- [WORK ITEM] Set down, please, exactly the lines below that run from the line with "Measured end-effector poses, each" to the line with "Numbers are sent", both lines included.

- [DATA SEGMENT]
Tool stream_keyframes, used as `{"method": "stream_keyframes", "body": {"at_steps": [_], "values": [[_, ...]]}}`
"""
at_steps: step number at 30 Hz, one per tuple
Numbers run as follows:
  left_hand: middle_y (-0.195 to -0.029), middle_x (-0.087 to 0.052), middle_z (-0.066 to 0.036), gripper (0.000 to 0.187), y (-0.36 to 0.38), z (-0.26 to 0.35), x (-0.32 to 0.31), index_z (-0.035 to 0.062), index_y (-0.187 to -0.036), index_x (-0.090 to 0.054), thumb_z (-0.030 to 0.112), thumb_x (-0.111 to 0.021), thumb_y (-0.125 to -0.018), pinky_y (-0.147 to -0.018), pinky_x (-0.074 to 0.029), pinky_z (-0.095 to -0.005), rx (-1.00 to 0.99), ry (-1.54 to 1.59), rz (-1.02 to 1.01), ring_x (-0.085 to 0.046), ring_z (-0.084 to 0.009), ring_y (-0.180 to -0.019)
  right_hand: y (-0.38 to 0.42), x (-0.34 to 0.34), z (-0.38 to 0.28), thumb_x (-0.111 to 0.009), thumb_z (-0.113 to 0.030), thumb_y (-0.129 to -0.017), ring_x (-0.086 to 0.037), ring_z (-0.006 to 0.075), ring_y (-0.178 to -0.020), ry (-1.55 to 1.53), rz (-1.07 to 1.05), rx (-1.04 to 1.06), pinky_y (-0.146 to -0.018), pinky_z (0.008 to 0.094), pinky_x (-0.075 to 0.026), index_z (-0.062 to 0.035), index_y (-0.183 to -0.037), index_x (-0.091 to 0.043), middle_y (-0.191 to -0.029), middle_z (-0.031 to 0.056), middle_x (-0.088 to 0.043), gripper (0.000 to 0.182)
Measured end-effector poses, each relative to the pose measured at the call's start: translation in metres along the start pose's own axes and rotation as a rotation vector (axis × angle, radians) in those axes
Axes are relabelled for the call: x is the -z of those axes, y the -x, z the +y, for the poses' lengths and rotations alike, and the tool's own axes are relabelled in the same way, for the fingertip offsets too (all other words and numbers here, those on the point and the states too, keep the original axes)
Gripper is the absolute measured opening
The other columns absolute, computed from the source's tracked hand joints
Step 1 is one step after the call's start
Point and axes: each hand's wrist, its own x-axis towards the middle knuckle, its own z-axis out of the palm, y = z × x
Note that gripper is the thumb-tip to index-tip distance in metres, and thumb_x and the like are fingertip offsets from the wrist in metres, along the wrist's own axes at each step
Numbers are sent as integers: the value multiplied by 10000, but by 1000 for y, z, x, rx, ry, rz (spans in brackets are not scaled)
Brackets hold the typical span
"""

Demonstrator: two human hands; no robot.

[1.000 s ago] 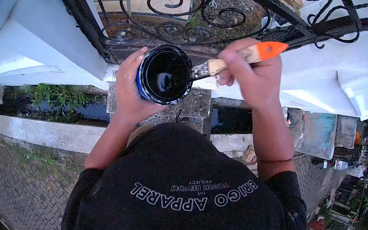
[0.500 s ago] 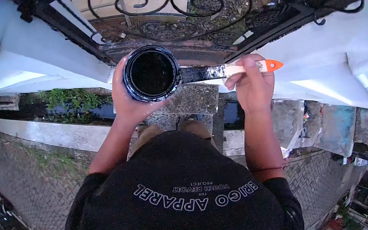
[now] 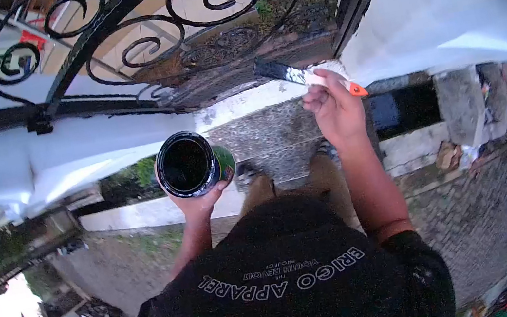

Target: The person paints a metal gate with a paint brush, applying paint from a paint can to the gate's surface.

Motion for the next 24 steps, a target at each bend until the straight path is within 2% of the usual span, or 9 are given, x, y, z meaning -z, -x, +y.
{"method": "stream_keyframes", "body": {"at_steps": [1,4,7,10,16,17,18,20,24], "values": [[-1395,-400,-172,1270,2,-7,11,17,-1452,-157,321,-959,-515,-1087,-362,-443,27,3,3,-456,-295,-1283,-5,-1,13,-478,-208,-1006,-670,239,-805,-27,15,20,-730,359,-554,12,-1222,-548,-915,115,-679,316],[-1402,-391,-168,1285,-2,-20,54,46,-1470,-138,306,-958,-514,-1086,-368,-452,8,-60,-48,-453,-299,-1286,-30,-15,56,-563,-178,-981,-675,220,-819,235,109,227,-753,360,-559,19,-1184,-588,-892,110,-680,285],[-1401,-388,-162,1294,-7,-21,91,79,-1483,-120,296,-954,-517,-1085,-376,-464,-1,-19,-87,-451,-302,-1287,-60,-29,102,-603,-175,-964,-681,208,-780,349,316,385,-734,329,-584,44,-1159,-597,-898,132,-678,294],[-1400,-385,-156,1295,-10,-32,138,90,-1486,-110,307,-951,-525,-1085,-380,-470,24,-51,-128,-448,-306,-1290,-93,-26,130,-619,-155,-954,-685,203,-777,227,436,509,-731,312,-594,53,-1151,-601,-902,140,-677,288],[-1400,-385,-159,1283,-18,-50,204,70,-1483,-131,342,-949,-533,-1076,-397,-469,73,-180,-180,-448,-305,-1292,-155,-21,151,-618,-140,-951,-686,194,-746,202,473,689,-715,310,-598,63,-1112,-623,-862,132,-677,259],[-1399,-385,-160,1280,-19,-53,211,67,-1483,-134,347,-948,-536,-1071,-407,-467,107,-162,-160,-450,-305,-1289,-154,-29,155,-618,-140,-951,-686,194,-746,197,486,690,-715,310,-598,63,-1112,-623,-862,132,-677,259],[-1399,-387,-164,1280,-18,-62,220,69,-1488,-124,351,-945,-546,-1061,-427,-461,49,-196,-169,-458,-305,-1285,-153,-40,160,-621,-133,-948,-685,194,-729,228,454,655,-704,309,-601,65,-1106,-624,-852,131,-677,254],[-1403,-383,-167,1279,-21,-61,216,69,-1489,-119,353,-942,-552,-1061,-429,-462,62,-186,-153,-460,-306,-1285,-150,-49,169,-633,-128,-940,-685,192,-695,263,347,625,-683,307,-607,71,-1095,-623,-837,136,-680,253],[-1415,-372,-170,1282,-22,-57,210,78,-1494,-104,356,-938,-560,-1068,-427,-469,18,-204,-170,-458,-312,-1292,-135,-35,168,-640,-130,-938,-677,175,-699,238,394,627,-669,291,-597,73,-1091,-625,-844,133,-679,254]]}}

- [RESULT OF THE TASK]
Measured end-effector poses, each relative to the pose measured at the call's start: translation in metres along the start pose's own axes and rotation as a rotation vector (axis × angle, radians) in those axes
Axes are relabelled for the call: x is the -z of those axes, y the -x, z the +y, for the poses' lengths and rotations alike, and the tool's own axes are relabelled in the same way, for the fingertip offsets too (all other words and numbers here, those on the point and the states too, keep the original axes)
Gripper is the absolute measured opening
The other columns absolute, computed from the source's tracked hand joints
Step 1 is one step after the call's start
Point and axes: each hand's wrist, its own x-axis towards the middle knuckle, its own z-axis out of the palm, y = z × x
Note that gripper is the thumb-tip to index-tip distance in metres, and thumb_x and the like are fingertip offsets from the wrist in metres, along the wrist's own axes at each step
Numbers are sent as integers: the value multiplied by 10000, but by 1000 for y, z, x, rx, ry, rz (spans in brackets are not scaled)

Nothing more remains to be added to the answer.